The grand jury said the chief problem exposed by Andrew was a system through which builders essentially regulate themselves while government officials do little.

"We have foolishly been a community dependent upon the building industry to police itself," the grand jury said. "The opened guts of thousands of homes exposed countless violations" of the building code.

Buildings elsewhere in South Florida are susceptible to the same weaknesses that plagued those in south Dade, the report said.
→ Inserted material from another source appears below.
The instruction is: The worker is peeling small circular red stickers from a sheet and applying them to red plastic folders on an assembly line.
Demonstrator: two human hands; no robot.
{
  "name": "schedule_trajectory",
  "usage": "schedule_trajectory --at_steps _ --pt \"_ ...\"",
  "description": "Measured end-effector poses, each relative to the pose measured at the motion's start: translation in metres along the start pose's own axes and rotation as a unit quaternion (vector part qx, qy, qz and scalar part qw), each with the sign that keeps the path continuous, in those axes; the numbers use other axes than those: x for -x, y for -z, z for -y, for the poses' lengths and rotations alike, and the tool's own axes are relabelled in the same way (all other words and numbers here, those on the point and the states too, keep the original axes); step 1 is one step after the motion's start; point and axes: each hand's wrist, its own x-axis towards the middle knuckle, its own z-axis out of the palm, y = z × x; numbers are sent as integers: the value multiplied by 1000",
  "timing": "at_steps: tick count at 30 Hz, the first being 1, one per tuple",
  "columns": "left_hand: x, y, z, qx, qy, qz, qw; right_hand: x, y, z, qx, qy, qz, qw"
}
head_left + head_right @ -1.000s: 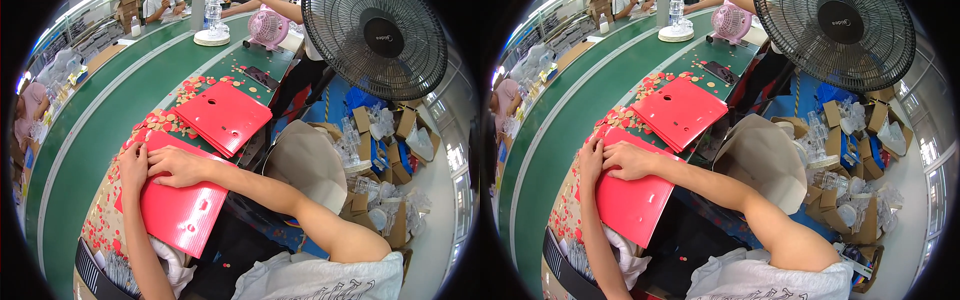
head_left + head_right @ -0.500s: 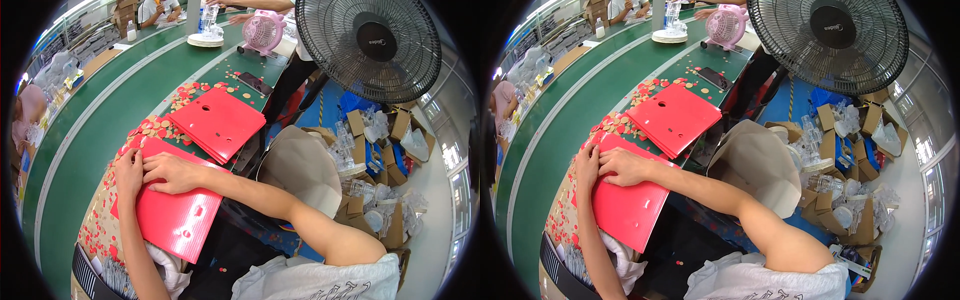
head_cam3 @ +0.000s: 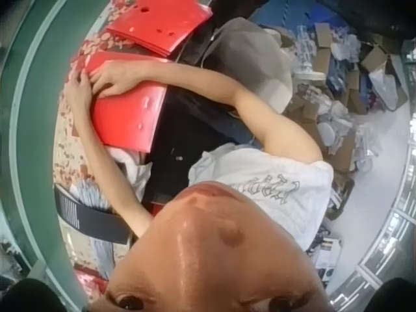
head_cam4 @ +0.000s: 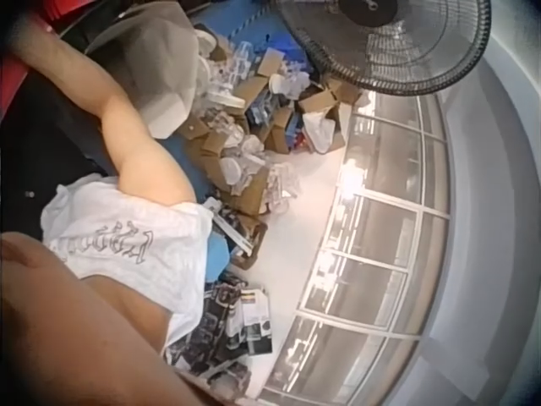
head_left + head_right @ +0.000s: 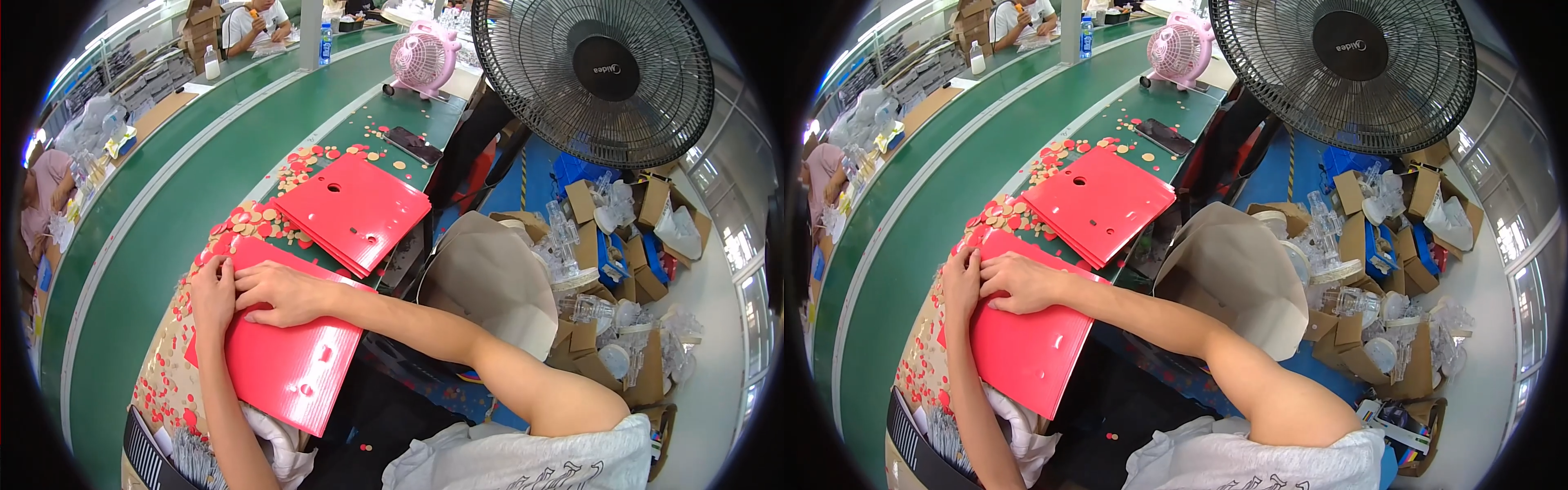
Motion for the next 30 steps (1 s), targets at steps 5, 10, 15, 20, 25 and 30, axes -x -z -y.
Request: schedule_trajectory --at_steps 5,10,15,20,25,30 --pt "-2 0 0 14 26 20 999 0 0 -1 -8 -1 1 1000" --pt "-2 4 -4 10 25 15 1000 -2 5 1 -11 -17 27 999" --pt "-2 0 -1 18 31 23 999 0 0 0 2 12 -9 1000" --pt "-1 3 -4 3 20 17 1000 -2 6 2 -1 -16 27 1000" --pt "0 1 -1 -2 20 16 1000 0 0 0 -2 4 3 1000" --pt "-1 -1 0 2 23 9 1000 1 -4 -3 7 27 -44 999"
"Many of these structures were built by the same contractors/developers who built in the devastated areas of south Dade," the jury said. "It should not be assumed these buildings comply with (codes) or were built better than the properties in south Dade."


----------



## steveray (Sep 30, 2020)

Agreed...And 2-4 yrs is about 10% of a shingles life so there is bound to be some degradation there.....


----------



## Paul Sweet (Sep 30, 2020)

The ones on the left might have been done by a shoddy roofer, and the ones on the right by a better roofer.  I don't recall any national code changes around that time that would affect roofing.  ASCE's change to ultimate wind speeds wouldn't have any real effect once ultimate speeds were converted to working stress speeds, just more steps when using working stress design.  Did Florida have some amendments?


----------



## jar546 (Sep 30, 2020)

Paul Sweet said:


> The ones on the left might have been done by a shoddy roofer, and the ones on the right by a better roofer.  I don't recall any national code changes around that time that would affect roofing.  ASCE's change to ultimate wind speeds wouldn't have any real effect once ultimate speeds were converted to working stress speeds, just more steps when using working stress design.  Did Florida have some amendments?



There was a code cycle change between those two sections.  It is more than the roof covering, the damage was structural too.


----------



## ADAguy (Oct 6, 2020)

steveray said:


> Agreed...And 2-4 yrs is about 10% of a shingles life so there is bound to be some degradation there.....



Comes down to crying for "minimums" vs "maximums. The days of contractor pride seem to be long gone.


----------